My experience and consulting has been in working with VCs that fund entities only in the "Early - through -Later" stages, where a company's products and services are moving beyond the conceptual / research and development (R&D) stage. Understanding the goal of these post-startup venture capitalists is essential for any business seeking "product to market" capital. Most venture capitalists (VC) are emotionally unattached to a deal. Their primary and core issue is simple: "What is the exit strategy and potential internal rate of return (IRR) to the proposed investment." Exit strategy is the point when the VC reaps the rewards of his investment. Whether the company is acquired or goes public, this is the point when the VC liquidates his investment. For the VC to resolve the exit strategy and the IRR requirement, a series of other criteria questions must be reviewed. Some of the most basic criteria questions are as follows:
1) Is the proposed investment entity a company or is it a product?
This seems a rather intricate question and it is, but it is basic to the VC exit strategy. If the product or service is limited in scope, and specific to only a sub-set of a market whole, then the exit strategy would most likely be limited to an acquisition only. Remember, the VC has no intention on riding long term with an investment. Most VCs are seeking at least a ten times return within an investment life of only 3 - 5 years. So, they immediately look to see if the product or service could be folded into one of the existing market?s leading entities.
2) What is the size of the market?s annual revenues and what is the projected market share of the investment?
The projection that answers this question is primary to the VC's determination of the investment's estimated valuation. Obviously, the miscalculation of this single concern regarding market size has been the downfall to many VCs in the dot-com sector. Projecting and defining the potential size of the Internet market, in which there lies no history has been a disaster for many. The successes, or rather lack of successes regarding "business to consumer" (b-c) dot-com companies has been tremendous. It is estimated that during FY 2001 one third of dot-com companies had run out of cash and were forced to close. The vast majority of these companies that are expected to fail are the b-c companies. With a historic and measurable market, it is much easier for the VCs to define and project the size of the 'business to business' (b-b) dot-coms.
3) What is the projected burn rate of the investment?
This question is simple and essential to identifying the amount of investment necessary to carry the company to exit. Whether stated per month or per annum, the burn-rate simply identifies the amount of cash necessary for the company to pay its expenses prior to profitability and positive cash flow or exit.
4) What is the capacity of the management team?
Very rarely does the management team of a company remain the same after start-up.
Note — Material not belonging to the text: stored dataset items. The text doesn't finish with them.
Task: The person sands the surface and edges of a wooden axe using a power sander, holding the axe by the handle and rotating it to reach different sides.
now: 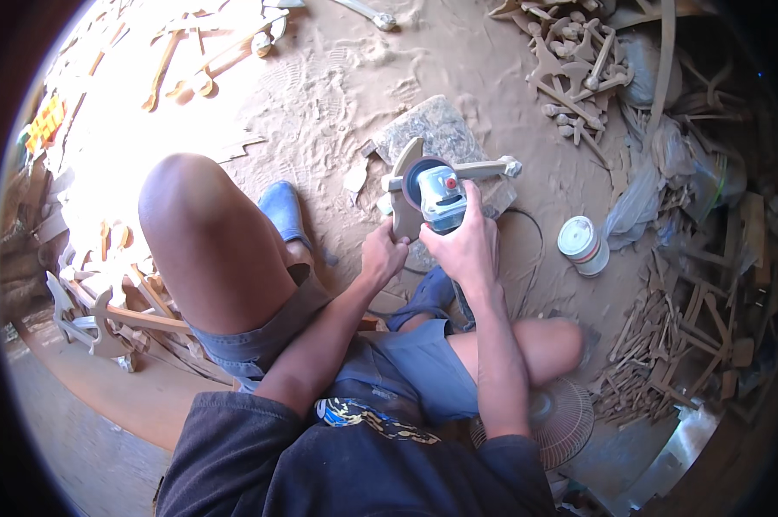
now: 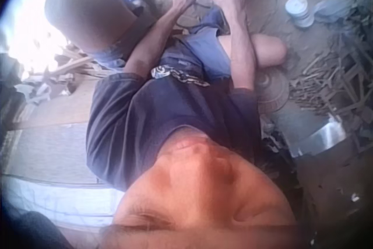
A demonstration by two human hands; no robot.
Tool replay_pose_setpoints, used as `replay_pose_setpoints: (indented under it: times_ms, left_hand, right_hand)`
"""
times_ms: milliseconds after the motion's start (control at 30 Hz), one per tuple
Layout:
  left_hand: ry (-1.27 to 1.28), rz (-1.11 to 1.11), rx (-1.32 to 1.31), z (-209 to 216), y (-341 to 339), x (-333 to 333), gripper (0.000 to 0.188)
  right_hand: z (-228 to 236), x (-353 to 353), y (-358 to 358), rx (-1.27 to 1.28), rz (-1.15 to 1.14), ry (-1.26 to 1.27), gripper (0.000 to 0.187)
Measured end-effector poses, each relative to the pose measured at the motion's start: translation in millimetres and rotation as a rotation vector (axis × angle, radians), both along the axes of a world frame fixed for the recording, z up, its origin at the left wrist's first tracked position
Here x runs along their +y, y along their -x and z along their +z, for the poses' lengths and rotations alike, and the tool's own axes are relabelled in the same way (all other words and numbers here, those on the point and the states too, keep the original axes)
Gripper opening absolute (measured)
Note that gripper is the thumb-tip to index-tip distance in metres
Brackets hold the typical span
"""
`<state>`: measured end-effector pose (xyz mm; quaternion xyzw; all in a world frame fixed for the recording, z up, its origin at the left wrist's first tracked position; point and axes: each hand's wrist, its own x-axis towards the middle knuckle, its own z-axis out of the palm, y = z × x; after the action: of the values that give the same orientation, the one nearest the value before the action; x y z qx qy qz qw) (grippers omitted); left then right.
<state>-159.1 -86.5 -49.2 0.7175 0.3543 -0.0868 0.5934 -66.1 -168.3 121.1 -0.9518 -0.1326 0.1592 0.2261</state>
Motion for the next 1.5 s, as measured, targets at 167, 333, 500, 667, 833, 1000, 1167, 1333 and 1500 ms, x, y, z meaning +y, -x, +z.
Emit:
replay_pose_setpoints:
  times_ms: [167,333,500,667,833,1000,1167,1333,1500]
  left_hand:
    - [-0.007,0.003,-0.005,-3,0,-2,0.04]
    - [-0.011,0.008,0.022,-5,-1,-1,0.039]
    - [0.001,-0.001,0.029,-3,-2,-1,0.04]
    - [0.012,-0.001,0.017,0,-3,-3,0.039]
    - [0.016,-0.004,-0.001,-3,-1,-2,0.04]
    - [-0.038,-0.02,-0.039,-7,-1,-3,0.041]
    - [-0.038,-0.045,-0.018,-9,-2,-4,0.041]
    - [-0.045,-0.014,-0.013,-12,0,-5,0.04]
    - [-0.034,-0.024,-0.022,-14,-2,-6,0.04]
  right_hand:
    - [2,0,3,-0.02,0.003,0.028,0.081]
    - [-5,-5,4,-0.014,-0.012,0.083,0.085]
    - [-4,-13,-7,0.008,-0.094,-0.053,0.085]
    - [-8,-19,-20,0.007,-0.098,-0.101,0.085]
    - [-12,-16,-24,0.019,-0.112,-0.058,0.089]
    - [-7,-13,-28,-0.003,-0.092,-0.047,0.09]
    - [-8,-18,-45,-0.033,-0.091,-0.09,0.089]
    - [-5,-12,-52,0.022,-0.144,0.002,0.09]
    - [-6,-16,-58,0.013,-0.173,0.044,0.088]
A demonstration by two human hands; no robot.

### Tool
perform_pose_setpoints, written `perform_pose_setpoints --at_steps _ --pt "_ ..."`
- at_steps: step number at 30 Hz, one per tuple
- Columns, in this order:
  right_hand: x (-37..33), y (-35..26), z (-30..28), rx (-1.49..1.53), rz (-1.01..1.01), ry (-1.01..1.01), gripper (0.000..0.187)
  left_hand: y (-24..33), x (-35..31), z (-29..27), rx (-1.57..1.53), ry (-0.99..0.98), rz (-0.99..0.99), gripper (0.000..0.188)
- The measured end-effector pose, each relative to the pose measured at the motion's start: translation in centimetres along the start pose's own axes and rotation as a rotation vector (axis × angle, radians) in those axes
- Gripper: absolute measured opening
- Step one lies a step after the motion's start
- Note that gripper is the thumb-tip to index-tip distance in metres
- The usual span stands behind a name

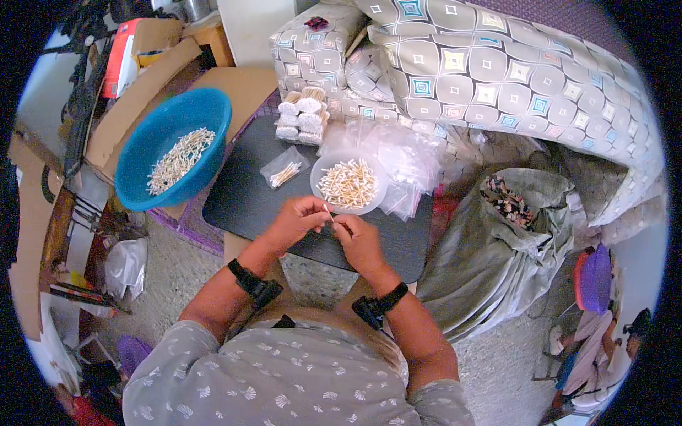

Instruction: Sorting cotton swabs and placing them into small plastic bags.

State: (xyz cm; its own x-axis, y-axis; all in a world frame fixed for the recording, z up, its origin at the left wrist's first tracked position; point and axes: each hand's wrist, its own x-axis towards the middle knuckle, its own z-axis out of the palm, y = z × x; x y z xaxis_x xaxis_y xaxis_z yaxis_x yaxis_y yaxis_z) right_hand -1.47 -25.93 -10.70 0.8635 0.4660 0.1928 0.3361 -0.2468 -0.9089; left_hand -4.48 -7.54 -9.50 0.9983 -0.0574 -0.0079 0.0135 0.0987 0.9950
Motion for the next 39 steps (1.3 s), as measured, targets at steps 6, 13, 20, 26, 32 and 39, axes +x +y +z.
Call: perform_pose_setpoints --at_steps 6,13,20,26,32,39 --pt "-0.4 1.5 2.2 -0.048 -0.042 0.074 0.012 -3.0 0.2 -0.9 -0.178 0.051 -0.096 0.022" --pt "-0.4 1.9 2.7 -0.125 -0.072 0.138 0.011 -4.6 0.6 -2.0 -0.498 0.014 -0.108 0.023" --pt "-0.6 1.1 2.6 -0.214 -0.105 0.142 0.012 -4.6 0.2 -1.7 -0.208 -0.004 -0.077 0.019" --pt "-0.4 1.0 2.7 -0.172 -0.069 0.151 0.012 -4.4 0.0 -1.5 -0.14 -0.005 -0.017 0.014" --pt "-0.5 1.8 2.7 -0.157 -0.08 0.193 0.014 -4.0 -0.3 -1.2 -0.118 0.016 -0.015 0.011" --pt "-0.7 1.8 2.5 0.02 0.008 0.225 0.01 -3.7 -0.3 -1.0 -0.152 0.04 -0.03 0.014"
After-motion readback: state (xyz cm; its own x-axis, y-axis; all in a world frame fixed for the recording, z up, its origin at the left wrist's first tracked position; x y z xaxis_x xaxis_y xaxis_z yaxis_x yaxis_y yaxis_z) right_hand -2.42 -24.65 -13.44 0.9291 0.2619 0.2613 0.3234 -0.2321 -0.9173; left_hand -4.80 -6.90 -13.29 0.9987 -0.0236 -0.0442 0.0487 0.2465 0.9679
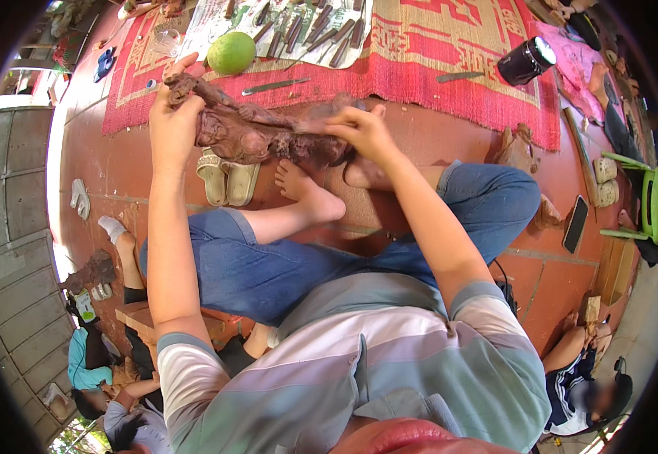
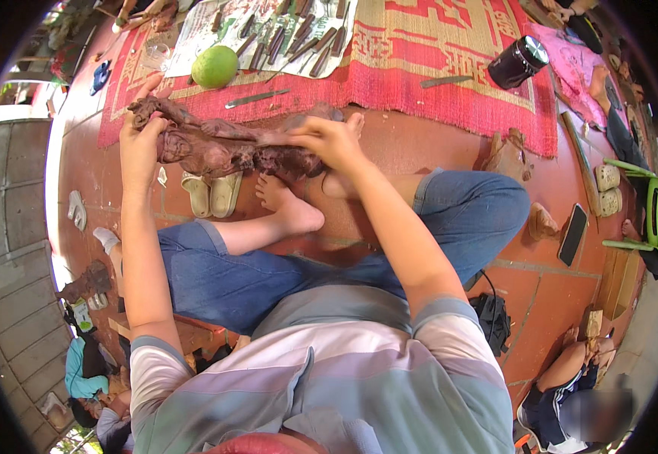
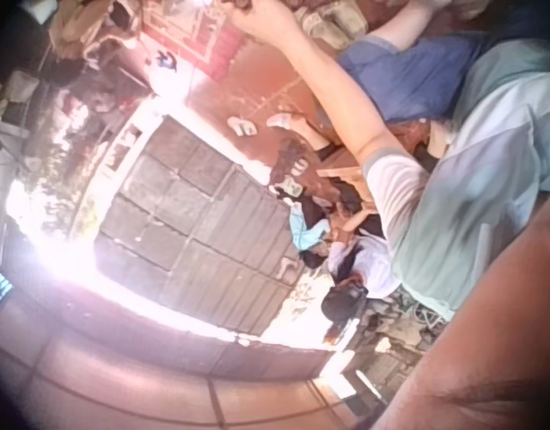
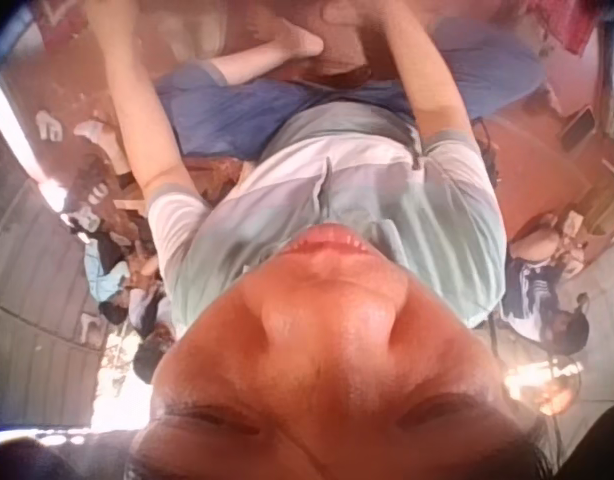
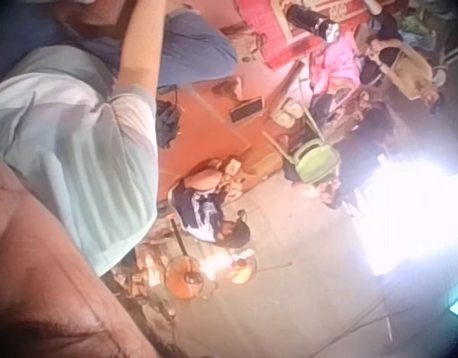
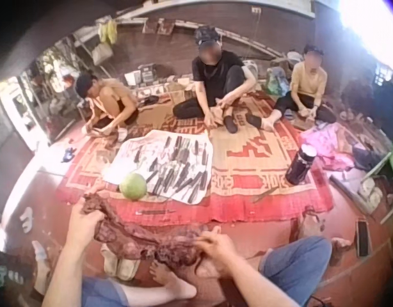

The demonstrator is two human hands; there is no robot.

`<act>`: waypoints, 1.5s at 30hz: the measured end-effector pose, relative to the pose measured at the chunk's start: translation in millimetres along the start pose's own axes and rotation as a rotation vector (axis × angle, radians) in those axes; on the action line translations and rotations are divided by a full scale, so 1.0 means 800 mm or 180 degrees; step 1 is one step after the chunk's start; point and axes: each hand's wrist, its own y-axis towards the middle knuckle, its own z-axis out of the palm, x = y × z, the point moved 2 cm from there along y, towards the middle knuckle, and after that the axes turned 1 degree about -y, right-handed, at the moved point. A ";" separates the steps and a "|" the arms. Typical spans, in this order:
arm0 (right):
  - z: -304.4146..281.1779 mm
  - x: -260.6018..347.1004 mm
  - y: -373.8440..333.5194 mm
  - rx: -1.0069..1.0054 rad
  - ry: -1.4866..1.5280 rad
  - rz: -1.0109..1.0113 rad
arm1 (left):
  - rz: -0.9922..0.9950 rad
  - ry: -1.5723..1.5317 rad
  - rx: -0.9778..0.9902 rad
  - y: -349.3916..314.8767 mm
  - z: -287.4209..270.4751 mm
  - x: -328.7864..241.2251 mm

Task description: The person sits cross-legged on a mat and carves a piece of dark wood using a small knife. They hold the wood with their left hand and use the knife in their right hand to shape the surface, occasionally rotating the object to access different areas.

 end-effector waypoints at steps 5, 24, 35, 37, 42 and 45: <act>-0.059 -0.024 -0.041 -0.0521 0.0375 0.0554 | -0.0056 -0.0181 -0.0054 -0.004 -0.003 0.004; -0.094 -0.070 -0.094 -0.0825 0.0857 0.0687 | -0.0400 0.0616 0.0803 0.027 -0.013 0.000; -0.052 0.007 -0.009 0.0174 -0.1825 -0.0522 | -0.0590 0.0475 0.0791 0.029 -0.005 -0.001; -0.052 -0.014 -0.019 0.0156 -0.1782 -0.0267 | -0.0499 0.0781 0.0735 0.024 -0.004 -0.006; -0.016 0.024 -0.028 0.0138 -0.1533 -0.0032 | -0.0662 0.0605 0.0790 0.019 0.005 -0.016; -0.013 0.003 -0.032 -0.0272 -0.1434 0.0002 | -0.0627 0.0575 0.0694 0.015 0.007 -0.021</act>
The expertise necessary to develop a product or service is very rarely the same that is required to manage a company to exit. Remember, the VC is putting his/her money into the deal with only the exit strategy in mind. The VC wants and usually demands a management team in place that has the experience to take the company to exit. This is the one area where those seeking venture capital stub their toes most, founders are usually too attached and unwilling to give up day to day control of the company's operation. What they don't understand is that the management established by the VC, provides the objectivity and disciplined experience necessary to benefit the company, not the cause and emotional ties of the company founders.
These are the very core elements of understanding the dynamics of sourcing venture capital to a project. The perspectives of those seeking the funding and those of venture capitalists must be acknowledged and linked. As more VCs get burned as the dot-com bubble continues to burst, the criteria is only going to become more stringent and inflexible. The best potential for one seeking venture capital is to appreciate these issues.